Un futur heureux, c'est bien ce qu'espère Frank Tenaille parce que les difficultés pour maintenir « la philosophie de notre travail et la diversité » sont, elles, bien présentes. « C'est une bataille pour le spectacle vivant. Et les spectateurs sont acteurs. Le festival, c'est pour eux. L'émotion que les spectateurs ressentent, ils repartent avec. Elle leur appartient. C'est tout l'enjeu de venir dans un festival. » Les Printemps du monde sont un peu plus que trois jours de musique. Le festival vient clore la saison de l'association qui, toute l'année, déploie des actions culturelles pour attiser la curiosité, l'esprit d'ouverture des plus jeunes, en mettant l'art et les artistes au cœur d'une pédagogie active. Aussi, si Le Chantier rayonne sur le territoire, il prend bel et bien sa source à Correns. D'ailleurs, la chorale a retrouvé son « chœur » et l'association son vivier de bénévoles. Ils sont une quarantaine d'amateurs à suivre Sylvia Auclair. MezzeM « c'est toutes les couleurs du monde, glisse Laurent Sondag, chargé des actions culturelles et de la communication.

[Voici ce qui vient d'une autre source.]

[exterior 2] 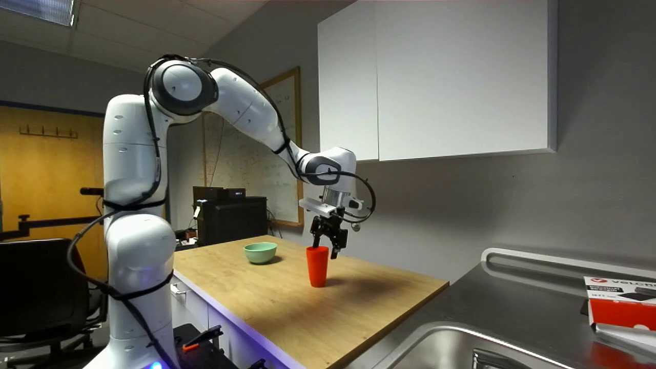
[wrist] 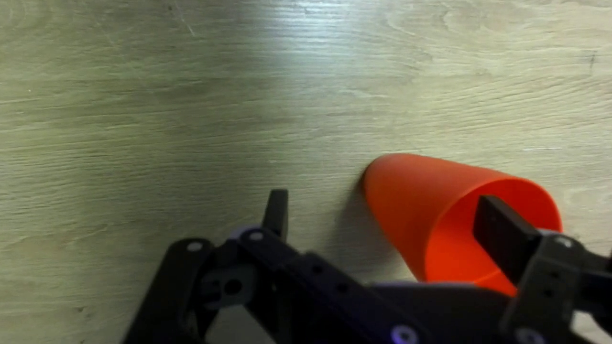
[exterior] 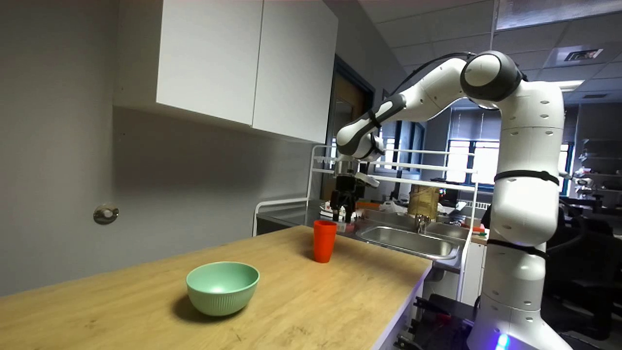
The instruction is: Pick up the orange cup and pour its contents in the light green bowl
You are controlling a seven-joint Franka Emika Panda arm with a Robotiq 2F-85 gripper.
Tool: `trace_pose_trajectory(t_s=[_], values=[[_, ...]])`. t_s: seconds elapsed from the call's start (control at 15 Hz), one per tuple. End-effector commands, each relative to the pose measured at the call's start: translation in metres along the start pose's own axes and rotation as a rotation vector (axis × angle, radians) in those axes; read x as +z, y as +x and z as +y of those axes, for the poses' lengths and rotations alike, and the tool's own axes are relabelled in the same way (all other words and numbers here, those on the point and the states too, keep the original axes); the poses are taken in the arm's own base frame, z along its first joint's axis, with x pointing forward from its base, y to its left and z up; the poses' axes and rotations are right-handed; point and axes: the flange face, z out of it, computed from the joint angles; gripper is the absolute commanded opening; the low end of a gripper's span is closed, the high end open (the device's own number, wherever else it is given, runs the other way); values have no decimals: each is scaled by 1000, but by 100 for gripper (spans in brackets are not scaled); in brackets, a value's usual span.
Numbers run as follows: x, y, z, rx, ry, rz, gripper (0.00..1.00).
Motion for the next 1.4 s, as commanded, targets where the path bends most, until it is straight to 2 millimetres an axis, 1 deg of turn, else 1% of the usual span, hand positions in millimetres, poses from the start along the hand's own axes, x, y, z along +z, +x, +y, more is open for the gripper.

Sylvia Auclair réussit une mise en harmonie humaine et musicale. » À découvrir samedi.
Quatre intermèdes
Sortir des sentiers battus, c'est aller là où on ne va pas d'habitude. Ce pas de côté, Le Chantier invite à le faire en musique tous les ans au printemps. Pour sa 29e édition et puisque l'association aime créer la surprise, quatre rendez-vous sont proposés pour sortir de l'ordinaire dont trois en accès libre. Samedi 23 mai, un atelier d'initiation à la dabkeh, danse syrienne inscrite au patrimoine de l'Unesco, sera animé par Wadee Alkhouri, danseur professionnel, rappeur et slameur syrien (de 10 h à 12 h, 10 euros). Pour prolonger le voyage jusque dans l'assiette, le bar du village, La Petite Corrensoise servira un repas syrien. Il faudra ensuite rejoindre Aurélie Robles, cheffe de projet du Pays d'art et d'histoire Provence verte Verdon, pour la suivre en balade commentée, à la découverte du patrimoine et de l'histoire de Correns. Le départ est prévu à 14 h 30 du fort Gibron pour un retour à 16 heures. Juste à temps pour profiter d'une halte musicale au bar à La Petite Corrensoise à 16 h 30. Deux cafés-concerts sont programmés, samedi, donc, et dimanche à la même heure. L'expérience a eu son petit succès l'année dernière, alors Frank Tenaille renouvelle sa sieste musicale, dimanche, à l'ombre des arbres du centre d'art contemporain de Châteauvert. Il présentera des extraits musicaux qui racontent un bout d'histoire de peuples et de pays aujourd'hui sous le feu de l'actualité. « L'environnement géopolitique est délétère donc c'est l'occasion de rappeler que la musique a un sens patrimonial pour cultiver le principe de l'espérance. » Le temps d'un week-end, « du matin au soir, il y a de quoi se nourrir, découvrir d'autres manières de faire, de vivre, d'habiter la Terre », ajoute-t-il. Et c'est à Correns que ça se passe.